#### WHAT THE TASK ASKS:
For each line of the material below, give that line again word for word.

Start of SUPPLIED INFORMATION

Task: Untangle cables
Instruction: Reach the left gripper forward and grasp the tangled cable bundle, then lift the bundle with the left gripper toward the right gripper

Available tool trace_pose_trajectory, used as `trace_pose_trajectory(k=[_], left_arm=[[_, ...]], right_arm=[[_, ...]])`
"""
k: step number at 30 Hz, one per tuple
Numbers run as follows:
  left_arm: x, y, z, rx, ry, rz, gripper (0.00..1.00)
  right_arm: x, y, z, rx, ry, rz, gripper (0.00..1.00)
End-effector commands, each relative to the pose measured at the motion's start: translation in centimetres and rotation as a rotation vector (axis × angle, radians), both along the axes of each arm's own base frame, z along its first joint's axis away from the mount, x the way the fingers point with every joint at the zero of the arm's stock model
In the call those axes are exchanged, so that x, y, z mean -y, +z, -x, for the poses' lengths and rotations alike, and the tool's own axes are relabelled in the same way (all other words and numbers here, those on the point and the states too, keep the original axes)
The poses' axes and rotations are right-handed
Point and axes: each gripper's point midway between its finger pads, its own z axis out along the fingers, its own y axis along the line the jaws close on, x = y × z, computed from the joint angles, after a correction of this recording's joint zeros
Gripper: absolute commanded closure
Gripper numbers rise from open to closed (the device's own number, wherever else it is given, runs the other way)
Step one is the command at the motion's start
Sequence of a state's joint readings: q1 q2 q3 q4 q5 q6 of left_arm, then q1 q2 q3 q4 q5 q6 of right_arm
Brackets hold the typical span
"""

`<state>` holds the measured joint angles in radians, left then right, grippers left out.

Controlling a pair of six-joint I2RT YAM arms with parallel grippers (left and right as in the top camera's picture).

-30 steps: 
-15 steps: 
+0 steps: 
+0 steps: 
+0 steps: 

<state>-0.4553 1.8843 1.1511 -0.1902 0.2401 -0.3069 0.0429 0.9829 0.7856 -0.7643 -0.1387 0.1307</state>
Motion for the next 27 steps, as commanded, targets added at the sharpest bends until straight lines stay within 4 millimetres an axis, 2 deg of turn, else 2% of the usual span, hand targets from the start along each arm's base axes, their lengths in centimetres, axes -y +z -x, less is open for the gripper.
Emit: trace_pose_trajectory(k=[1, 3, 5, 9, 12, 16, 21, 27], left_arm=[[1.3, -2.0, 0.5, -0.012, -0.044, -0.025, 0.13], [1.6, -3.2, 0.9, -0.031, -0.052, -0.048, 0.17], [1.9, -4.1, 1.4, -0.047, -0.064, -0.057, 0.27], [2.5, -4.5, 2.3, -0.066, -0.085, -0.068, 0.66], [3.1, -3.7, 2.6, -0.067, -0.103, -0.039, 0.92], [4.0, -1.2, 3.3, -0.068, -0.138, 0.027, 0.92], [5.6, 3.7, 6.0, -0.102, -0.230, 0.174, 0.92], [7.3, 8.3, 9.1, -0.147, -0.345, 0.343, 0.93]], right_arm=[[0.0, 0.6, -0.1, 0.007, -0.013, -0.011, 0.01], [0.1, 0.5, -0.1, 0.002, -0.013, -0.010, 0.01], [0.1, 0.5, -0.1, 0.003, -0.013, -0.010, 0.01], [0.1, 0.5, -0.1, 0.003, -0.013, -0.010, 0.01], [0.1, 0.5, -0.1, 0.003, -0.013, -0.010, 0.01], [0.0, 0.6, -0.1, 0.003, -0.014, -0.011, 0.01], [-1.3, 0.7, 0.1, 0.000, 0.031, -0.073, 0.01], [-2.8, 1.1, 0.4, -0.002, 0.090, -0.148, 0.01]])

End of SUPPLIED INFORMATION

#### PROBLEM SOLUTION:
Task: Untangle cables
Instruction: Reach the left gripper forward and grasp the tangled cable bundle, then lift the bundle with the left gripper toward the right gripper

Available tool trace_pose_trajectory, used as `trace_pose_trajectory(k=[_], left_arm=[[_, ...]], right_arm=[[_, ...]])`
"""
k: step number at 30 Hz, one per tuple
Numbers run as follows:
  left_arm: x, y, z, rx, ry, rz, gripper (0.00..1.00)
  right_arm: x, y, z, rx, ry, rz, gripper (0.00..1.00)
End-effector commands, each relative to the pose measured at the motion's start: translation in centimetres and rotation as a rotation vector (axis × angle, radians), both along the axes of each arm's own base frame, z along its first joint's axis away from the mount, x the way the fingers point with every joint at the zero of the arm's stock model
In the call those axes are exchanged, so that x, y, z mean -y, +z, -x, for the poses' lengths and rotations alike, and the tool's own axes are relabelled in the same way (all other words and numbers here, those on the point and the states too, keep the original axes)
The poses' axes and rotations are right-handed
Point and axes: each gripper's point midway between its finger pads, its own z axis out along the fingers, its own y axis along the line the jaws close on, x = y × z, computed from the joint angles, after a correction of this recording's joint zeros
Gripper: absolute commanded closure
Gripper numbers rise from open to closed (the device's own number, wherever else it is given, runs the other way)
Step one is the command at the motion's start
Sequence of a state's joint readings: q1 q2 q3 q4 q5 q6 of left_arm, then q1 q2 q3 q4 q5 q6 of right_arm
Brackets hold the typical span
"""

`<state>` holds the measured joint angles in radians, left then right, grippers left out.

Controlling a pair of six-joint I2RT YAM arms with parallel grippers (left and right as in the top camera's picture).

-30 steps: 
-15 steps: 
+0 steps: 
+0 steps: 
+0 steps: 

<state>-0.4553 1.8843 1.1511 -0.1902 0.2401 -0.3069 0.0429 0.9829 0.7856 -0.7643 -0.1387 0.1307</state>
Motion for the next 27 steps, as commanded, targets added at the sharpest bends until straight lines stay within 4 millimetres an axis, 2 deg of turn, else 2% of the usual span, hand targets from the start along each arm's base axes, their lengths in centimetres, axes -y +z -x, less is open for the gripper.
Emit: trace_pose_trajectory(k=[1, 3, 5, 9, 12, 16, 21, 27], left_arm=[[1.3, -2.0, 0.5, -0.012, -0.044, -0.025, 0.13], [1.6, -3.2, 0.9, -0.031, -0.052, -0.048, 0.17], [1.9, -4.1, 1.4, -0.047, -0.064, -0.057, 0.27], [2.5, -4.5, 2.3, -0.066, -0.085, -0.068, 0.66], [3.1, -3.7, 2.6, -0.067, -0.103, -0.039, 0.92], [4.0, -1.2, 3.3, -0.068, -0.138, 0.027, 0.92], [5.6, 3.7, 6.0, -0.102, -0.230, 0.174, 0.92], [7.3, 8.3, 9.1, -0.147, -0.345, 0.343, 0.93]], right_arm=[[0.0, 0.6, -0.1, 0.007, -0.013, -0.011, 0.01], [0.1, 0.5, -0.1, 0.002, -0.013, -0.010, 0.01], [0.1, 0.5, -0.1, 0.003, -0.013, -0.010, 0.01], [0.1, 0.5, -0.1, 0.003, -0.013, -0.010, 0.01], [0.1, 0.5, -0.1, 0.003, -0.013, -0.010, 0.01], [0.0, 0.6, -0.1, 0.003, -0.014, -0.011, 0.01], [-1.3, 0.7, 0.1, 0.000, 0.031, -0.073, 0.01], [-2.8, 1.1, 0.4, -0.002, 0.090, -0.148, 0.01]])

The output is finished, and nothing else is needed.